=== What is being asked ===
Each line below that includes the word "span" is to be reported.

########

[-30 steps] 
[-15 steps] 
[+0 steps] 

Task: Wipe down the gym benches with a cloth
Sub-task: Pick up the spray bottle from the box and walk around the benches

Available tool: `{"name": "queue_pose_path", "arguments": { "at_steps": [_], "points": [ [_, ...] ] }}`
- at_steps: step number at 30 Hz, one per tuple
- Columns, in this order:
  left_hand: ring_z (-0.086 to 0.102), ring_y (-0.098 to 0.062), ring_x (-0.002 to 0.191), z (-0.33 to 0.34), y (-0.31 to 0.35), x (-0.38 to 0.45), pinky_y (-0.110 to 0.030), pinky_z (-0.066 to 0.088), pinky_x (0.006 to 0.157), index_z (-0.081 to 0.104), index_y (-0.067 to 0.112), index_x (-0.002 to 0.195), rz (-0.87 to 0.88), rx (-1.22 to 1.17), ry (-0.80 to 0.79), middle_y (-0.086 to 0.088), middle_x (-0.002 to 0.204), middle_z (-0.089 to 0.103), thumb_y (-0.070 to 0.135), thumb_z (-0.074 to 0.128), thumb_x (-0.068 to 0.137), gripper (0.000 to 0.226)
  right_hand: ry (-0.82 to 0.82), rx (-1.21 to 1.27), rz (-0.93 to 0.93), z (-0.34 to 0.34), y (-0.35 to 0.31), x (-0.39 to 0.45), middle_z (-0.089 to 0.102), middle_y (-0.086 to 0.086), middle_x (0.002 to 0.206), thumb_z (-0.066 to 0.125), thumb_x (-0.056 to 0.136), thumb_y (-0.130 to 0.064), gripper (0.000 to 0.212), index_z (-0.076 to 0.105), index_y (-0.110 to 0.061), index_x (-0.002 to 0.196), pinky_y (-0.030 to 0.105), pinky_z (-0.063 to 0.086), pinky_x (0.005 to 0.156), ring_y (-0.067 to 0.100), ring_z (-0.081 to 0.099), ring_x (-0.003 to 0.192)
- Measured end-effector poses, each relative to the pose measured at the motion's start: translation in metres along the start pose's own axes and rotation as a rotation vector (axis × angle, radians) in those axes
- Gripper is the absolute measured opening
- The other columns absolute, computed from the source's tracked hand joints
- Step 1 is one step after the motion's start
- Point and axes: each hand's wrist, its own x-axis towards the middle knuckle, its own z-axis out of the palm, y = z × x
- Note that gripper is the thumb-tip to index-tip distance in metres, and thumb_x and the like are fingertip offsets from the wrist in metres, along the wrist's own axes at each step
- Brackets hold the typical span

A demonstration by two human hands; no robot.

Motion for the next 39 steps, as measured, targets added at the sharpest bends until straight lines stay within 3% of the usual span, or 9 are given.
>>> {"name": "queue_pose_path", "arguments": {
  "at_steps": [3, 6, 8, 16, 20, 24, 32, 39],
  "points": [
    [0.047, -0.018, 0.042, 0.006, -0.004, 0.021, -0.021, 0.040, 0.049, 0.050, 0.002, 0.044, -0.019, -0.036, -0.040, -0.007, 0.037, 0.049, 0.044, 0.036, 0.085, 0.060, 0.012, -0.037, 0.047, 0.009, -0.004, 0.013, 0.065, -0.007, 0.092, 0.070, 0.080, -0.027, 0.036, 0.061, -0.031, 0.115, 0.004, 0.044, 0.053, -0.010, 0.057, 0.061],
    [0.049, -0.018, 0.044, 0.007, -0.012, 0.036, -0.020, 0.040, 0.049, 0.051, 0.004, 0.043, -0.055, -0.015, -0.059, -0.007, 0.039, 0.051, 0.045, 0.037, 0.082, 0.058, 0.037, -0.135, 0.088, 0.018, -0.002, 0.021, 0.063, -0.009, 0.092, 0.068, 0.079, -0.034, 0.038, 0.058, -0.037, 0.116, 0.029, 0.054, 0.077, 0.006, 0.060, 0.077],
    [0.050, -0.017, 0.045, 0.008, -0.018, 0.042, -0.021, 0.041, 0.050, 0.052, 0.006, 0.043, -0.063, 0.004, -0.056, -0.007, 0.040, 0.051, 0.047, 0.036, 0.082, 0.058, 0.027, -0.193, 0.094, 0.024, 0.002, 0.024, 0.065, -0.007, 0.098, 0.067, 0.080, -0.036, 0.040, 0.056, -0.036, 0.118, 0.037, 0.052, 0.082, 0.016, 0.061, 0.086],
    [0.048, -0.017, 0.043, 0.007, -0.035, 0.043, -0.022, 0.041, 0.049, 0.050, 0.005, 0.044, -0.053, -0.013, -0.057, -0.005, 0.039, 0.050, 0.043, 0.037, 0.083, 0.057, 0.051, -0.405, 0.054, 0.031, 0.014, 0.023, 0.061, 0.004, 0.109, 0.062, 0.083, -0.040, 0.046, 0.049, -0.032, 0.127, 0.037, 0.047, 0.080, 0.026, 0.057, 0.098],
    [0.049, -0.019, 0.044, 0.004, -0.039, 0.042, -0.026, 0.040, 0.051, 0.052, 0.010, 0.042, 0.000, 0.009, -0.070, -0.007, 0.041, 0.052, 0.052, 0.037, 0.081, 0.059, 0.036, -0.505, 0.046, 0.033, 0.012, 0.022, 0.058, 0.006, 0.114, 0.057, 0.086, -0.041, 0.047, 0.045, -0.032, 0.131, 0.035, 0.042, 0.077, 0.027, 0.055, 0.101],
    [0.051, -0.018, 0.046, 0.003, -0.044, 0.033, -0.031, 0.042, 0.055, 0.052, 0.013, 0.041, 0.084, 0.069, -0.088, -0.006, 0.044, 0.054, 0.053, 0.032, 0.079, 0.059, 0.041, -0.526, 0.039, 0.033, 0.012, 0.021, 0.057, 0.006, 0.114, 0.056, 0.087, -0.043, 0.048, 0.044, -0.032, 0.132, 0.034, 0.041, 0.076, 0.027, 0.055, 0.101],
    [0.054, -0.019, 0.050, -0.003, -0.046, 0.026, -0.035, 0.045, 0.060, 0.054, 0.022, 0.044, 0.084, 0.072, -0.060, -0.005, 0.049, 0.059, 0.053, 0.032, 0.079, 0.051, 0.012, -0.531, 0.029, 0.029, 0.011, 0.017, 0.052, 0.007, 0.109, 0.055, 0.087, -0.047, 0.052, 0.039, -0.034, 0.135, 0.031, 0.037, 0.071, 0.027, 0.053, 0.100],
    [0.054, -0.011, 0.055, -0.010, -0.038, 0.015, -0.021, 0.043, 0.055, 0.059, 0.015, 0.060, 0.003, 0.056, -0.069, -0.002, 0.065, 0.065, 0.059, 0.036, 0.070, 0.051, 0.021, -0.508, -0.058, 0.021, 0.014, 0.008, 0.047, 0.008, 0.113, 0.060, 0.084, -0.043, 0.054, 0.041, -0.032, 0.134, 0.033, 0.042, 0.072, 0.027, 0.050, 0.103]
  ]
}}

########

=== Written solution ===
- Brackets hold the typical span
Motion for the next 39 steps, as measured, targets added at the sharpest bends until straight lines stay within 3% of the usual span, or 9 are given.

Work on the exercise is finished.